Set down the full data below exactly as given, please.

::::

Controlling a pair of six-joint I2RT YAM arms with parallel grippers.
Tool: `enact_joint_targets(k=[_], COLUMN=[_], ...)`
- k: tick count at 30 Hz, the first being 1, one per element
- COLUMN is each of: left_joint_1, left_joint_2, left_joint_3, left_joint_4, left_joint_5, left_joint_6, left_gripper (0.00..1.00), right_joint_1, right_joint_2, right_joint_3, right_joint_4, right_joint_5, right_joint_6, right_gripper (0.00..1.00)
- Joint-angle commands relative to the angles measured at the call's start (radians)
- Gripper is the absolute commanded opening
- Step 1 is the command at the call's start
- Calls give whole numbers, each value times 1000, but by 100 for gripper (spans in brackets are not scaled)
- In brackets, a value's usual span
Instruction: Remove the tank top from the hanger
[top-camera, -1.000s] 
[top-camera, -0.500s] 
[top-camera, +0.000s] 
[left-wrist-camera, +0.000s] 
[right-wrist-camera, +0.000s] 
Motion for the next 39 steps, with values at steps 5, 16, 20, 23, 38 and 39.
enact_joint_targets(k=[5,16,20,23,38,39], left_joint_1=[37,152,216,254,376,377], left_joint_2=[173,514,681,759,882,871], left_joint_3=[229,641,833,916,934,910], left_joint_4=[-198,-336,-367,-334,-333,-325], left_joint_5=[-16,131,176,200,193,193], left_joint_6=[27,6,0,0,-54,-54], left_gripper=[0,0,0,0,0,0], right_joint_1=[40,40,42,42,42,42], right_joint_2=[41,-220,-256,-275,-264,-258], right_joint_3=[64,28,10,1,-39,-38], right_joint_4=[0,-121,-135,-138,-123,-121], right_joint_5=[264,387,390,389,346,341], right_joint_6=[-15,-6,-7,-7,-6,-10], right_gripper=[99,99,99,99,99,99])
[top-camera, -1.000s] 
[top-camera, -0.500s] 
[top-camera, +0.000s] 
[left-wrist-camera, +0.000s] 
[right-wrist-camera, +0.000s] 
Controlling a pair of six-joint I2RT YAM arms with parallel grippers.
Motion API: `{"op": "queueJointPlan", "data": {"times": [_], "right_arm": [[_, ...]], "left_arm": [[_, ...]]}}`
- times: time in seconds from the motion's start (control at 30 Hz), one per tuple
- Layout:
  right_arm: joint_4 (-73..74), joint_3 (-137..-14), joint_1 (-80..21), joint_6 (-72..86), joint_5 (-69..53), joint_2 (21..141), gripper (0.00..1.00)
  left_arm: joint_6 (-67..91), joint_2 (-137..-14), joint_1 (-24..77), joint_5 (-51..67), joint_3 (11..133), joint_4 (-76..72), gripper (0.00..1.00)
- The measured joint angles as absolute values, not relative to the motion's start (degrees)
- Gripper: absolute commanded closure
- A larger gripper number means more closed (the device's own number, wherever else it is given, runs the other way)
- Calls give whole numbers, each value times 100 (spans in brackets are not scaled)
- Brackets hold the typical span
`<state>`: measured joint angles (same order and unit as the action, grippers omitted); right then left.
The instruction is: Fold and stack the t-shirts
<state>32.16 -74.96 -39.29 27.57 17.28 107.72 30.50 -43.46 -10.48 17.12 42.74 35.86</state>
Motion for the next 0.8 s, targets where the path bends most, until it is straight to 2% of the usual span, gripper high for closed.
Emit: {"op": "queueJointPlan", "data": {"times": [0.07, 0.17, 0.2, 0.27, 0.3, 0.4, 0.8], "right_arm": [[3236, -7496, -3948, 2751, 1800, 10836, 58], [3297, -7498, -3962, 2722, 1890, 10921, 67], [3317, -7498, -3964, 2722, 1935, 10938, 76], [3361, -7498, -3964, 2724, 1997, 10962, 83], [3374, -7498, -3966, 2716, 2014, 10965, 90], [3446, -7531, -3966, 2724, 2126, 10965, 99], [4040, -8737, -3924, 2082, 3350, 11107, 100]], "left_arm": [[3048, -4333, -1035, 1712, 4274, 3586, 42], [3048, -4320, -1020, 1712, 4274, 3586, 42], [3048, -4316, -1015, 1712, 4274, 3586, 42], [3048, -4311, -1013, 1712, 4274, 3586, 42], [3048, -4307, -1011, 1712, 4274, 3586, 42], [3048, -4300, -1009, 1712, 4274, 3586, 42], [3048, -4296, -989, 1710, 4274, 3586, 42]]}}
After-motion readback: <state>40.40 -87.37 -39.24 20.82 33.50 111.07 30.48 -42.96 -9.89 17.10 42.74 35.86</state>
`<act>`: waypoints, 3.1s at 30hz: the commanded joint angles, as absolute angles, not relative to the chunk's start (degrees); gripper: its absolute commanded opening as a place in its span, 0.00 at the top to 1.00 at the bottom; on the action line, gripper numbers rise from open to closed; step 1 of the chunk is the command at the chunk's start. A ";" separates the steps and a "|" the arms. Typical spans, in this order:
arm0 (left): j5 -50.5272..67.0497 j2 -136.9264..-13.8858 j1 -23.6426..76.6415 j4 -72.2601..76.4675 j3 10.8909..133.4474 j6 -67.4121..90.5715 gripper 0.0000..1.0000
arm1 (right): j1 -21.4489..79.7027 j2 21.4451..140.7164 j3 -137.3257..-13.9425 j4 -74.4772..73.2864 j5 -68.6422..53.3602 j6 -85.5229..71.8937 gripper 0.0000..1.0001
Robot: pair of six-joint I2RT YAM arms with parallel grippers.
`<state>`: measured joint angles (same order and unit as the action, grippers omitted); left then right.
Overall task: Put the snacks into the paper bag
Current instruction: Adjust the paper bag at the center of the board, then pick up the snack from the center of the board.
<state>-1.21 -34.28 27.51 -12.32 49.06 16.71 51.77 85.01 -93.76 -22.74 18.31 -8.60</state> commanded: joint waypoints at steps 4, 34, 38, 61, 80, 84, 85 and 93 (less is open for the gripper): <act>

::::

▸ Your solution
Controlling a pair of six-joint I2RT YAM arms with parallel grippers.
Tool: `enact_joint_targets(k=[_], COLUMN=[_], ...)`
- k: tick count at 30 Hz, the first being 1, one per element
- COLUMN is each of: left_joint_1, left_joint_2, left_joint_3, left_joint_4, left_joint_5, left_joint_6, left_gripper (0.00..1.00), right_joint_1, right_joint_2, right_joint_3, right_joint_4, right_joint_5, right_joint_6, right_gripper (0.00..1.00)
- Joint-angle commands relative to the angles measured at the call's start (radians)
- Gripper is the absolute commanded opening
- Step 1 is the command at the call's start
- Calls give whole numbers, each value times 1000, but by 100 for gripper (spans in brackets are not scaled)
- In brackets, a value's usual span
Instruction: Remove the tank top from the hanger
[top-camera, -1.000s] 
[top-camera, -0.500s] 
[top-camera, +0.000s] 
[left-wrist-camera, +0.000s] 
[right-wrist-camera, +0.000s] 
Motion for the next 39 steps, with values at steps 5, 16, 20, 23, 38 and 39.
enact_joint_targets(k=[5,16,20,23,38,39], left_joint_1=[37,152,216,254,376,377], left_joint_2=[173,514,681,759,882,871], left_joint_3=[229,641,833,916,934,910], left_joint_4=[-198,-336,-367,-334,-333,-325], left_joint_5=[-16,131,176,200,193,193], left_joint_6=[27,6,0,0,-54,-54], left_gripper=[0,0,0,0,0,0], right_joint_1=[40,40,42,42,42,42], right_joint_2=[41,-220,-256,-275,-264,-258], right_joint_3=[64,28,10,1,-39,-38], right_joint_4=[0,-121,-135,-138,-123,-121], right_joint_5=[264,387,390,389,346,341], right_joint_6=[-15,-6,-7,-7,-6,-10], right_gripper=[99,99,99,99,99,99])
[top-camera, -1.000s] 
[top-camera, -0.500s] 
[top-camera, +0.000s] 
[left-wrist-camera, +0.000s] 
[right-wrist-camera, +0.000s] 
Controlling a pair of six-joint I2RT YAM arms with parallel grippers.
Motion API: `{"op": "queueJointPlan", "data": {"times": [_], "right_arm": [[_, ...]], "left_arm": [[_, ...]]}}`
- times: time in seconds from the motion's start (control at 30 Hz), one per tuple
- Layout:
  right_arm: joint_4 (-73..74), joint_3 (-137..-14), joint_1 (-80..21), joint_6 (-72..86), joint_5 (-69..53), joint_2 (21..141), gripper (0.00..1.00)
  left_arm: joint_6 (-67..91), joint_2 (-137..-14), joint_1 (-24..77), joint_5 (-51..67), joint_3 (11..133), joint_4 (-76..72), gripper (0.00..1.00)
- The measured joint angles as absolute values, not relative to the motion's start (degrees)
- Gripper: absolute commanded closure
- A larger gripper number means more closed (the device's own number, wherever else it is given, runs the other way)
- Calls give whole numbers, each value times 100 (spans in brackets are not scaled)
- Brackets hold the typical span
`<state>`: measured joint angles (same order and unit as the action, grippers omitted); right then left.
The instruction is: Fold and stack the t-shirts
<state>32.16 -74.96 -39.29 27.57 17.28 107.72 30.50 -43.46 -10.48 17.12 42.74 35.86</state>
Motion for the next 0.8 s, targets where the path bends most, until it is straight to 2% of the usual span, gripper high for closed.
Emit: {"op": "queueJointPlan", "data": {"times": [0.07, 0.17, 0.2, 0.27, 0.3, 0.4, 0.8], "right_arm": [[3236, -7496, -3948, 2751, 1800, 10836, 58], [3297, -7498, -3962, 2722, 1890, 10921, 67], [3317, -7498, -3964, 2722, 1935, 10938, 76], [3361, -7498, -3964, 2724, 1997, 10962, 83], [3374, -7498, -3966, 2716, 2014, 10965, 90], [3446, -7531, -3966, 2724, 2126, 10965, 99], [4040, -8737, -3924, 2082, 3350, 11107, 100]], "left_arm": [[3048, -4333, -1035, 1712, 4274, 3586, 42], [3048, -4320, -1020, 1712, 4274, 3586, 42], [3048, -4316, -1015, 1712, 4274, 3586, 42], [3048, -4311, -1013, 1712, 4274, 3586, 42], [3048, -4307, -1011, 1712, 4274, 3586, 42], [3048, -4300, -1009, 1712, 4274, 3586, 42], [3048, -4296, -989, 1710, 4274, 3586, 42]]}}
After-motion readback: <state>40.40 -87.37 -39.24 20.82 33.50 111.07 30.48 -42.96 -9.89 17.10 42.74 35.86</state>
`<act>`: waypoints, 3.1s at 30hz: the commanded joint angles, as absolute angles, not relative to the chunk's start (degrees); gripper: its absolute commanded opening as a place in its span, 0.00 at the top to 1.00 at the bottom; on the action line, gripper numbers rise from open to closed; step 1 of the chunk is the command at the chunk's start. A ";" separates the steps and a "|" the arms. Typical spans, in this order:
arm0 (left): j5 -50.5272..67.0497 j2 -136.9264..-13.8858 j1 -23.6426..76.6415 j4 -72.2601..76.4675 j3 10.8909..133.4474 j6 -67.4121..90.5715 gripper 0.0000..1.0000
arm1 (right): j1 -21.4489..79.7027 j2 21.4451..140.7164 j3 -137.3257..-13.9425 j4 -74.4772..73.2864 j5 -68.6422..53.3602 j6 -85.5229..71.8937 gripper 0.0000..1.0001
Robot: pair of six-joint I2RT YAM arms with parallel grippers.
`<state>`: measured joint angles (same order and unit as the action, grippers omitted); left then right.
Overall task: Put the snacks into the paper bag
Current instruction: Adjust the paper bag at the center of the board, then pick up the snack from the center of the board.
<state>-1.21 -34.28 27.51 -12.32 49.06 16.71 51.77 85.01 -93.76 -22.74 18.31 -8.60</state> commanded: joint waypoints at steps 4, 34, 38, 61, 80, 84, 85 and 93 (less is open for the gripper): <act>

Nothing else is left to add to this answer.